SliceMoE: Bit-Sliced Expert Caching under Miss-Rate Constraints for Efficient MoE Inference
Yuseon Choi, Sangjin Kim, Jungjun Oh, Gwangtae Park, Byeongcheol Kim, Hoi-Jun Yoo
TL;DR
MoE models offer large parameter capacity but are challenging to deploy on-device due to vast expert pools and costly offloading. SliceMoE combines Dynamic Bit-Sliced Caching, Calibration-Free Asymmetric Matryoshka Quantization, and Predictive Cache Warmup to achieve miss-rate-constrained, energy-efficient MoE inference with on-device memory hierarchies. The approach expands effective cache capacity, preserves high-bit accuracy through AMAT, and reduces early cold misses via phase-aware warmup, yielding substantial decode-energy and latency improvements on two large MoE benchmarks.

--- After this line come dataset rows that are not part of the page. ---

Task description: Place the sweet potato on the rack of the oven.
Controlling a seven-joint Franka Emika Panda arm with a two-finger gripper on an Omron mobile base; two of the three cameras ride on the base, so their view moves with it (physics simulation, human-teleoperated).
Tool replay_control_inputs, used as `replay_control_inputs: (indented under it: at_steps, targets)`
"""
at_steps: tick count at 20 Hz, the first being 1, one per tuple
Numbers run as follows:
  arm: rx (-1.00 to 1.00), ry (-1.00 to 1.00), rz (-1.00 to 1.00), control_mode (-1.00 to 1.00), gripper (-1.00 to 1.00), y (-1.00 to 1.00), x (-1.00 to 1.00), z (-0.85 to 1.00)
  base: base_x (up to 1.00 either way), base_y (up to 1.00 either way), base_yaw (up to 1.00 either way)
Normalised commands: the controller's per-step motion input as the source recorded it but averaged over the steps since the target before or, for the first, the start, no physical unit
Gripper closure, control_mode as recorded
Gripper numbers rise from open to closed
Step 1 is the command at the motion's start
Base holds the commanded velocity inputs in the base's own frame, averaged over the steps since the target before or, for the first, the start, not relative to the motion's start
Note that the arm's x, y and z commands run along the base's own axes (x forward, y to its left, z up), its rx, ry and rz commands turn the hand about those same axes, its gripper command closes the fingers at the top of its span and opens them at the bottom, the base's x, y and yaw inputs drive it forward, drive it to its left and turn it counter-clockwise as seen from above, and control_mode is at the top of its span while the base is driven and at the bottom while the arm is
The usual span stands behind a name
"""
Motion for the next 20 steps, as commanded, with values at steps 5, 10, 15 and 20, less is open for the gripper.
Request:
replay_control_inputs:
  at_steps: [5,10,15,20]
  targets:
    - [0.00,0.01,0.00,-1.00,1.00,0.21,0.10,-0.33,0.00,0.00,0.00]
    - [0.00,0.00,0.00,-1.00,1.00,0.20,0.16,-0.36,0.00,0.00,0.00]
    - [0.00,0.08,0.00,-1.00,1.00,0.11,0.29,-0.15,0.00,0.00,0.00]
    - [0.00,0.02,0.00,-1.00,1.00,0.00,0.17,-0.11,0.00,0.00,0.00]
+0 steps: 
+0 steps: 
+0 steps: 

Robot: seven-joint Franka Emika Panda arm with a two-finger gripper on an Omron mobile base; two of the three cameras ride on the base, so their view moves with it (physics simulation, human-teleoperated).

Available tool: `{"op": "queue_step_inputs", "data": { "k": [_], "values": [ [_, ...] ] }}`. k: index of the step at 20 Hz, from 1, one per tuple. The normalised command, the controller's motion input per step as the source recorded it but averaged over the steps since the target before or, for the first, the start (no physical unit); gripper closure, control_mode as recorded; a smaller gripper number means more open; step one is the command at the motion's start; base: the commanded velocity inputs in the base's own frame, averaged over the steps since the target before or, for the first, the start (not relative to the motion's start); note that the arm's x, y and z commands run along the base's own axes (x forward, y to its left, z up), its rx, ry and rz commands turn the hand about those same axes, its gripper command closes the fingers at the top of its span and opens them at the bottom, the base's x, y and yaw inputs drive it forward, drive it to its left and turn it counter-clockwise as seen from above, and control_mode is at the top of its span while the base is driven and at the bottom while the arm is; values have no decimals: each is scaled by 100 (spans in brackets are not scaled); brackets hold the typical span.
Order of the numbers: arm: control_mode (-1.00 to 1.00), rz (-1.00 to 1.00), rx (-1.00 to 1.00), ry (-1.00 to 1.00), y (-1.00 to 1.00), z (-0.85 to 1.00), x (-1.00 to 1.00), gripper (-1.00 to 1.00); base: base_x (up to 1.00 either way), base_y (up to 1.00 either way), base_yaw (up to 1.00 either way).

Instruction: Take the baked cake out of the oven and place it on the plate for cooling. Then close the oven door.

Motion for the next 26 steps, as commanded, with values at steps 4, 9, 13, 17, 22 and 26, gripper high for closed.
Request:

This work enables practical, low-energy MoE deployments in constrained hardware environments without requiring extensive model modification or calibration.
Abstract
MoE models offer efficient scaling through conditional computation, but their large parameter size and expensive expert offloading make on-device deployment challenging. Existing acceleration techniques such as prefetching or expert clustering often increase energy usage or reduce expert diversity. We present SliceMoE, an energy-efficient MoE inference framework for miss-rate-constrained deployment. SliceMoE introduces Dynamic Bit-Sliced Caching (DBSC), which caches experts at slice-level granularity and assigns precision on demand to expand effective expert capacity. To support mixed-precision experts without memory duplication, we propose Calibration-Free Asymmetric Matryoshka Quantization (AMAT), a truncation-based scheme that maintains compatibility between low-bit and high-bit slices. We further introduce Predictive Cache Warmup (PCW) to reduce early-decode cold misses by reshaping cache contents during prefill. Evaluated on DeepSeek-V2-Lite and Qwen1.5-MoE-A2.7B, SliceMoE reduces decode-stage energy consumption by up to 2.37x and 2.85x, respectively, and improves decode latency by up to 1.81x and 1.64x, while preserving near-high-bit accuracy. These results demonstrate that slice-level caching enables an efficient on-device MoE deployment.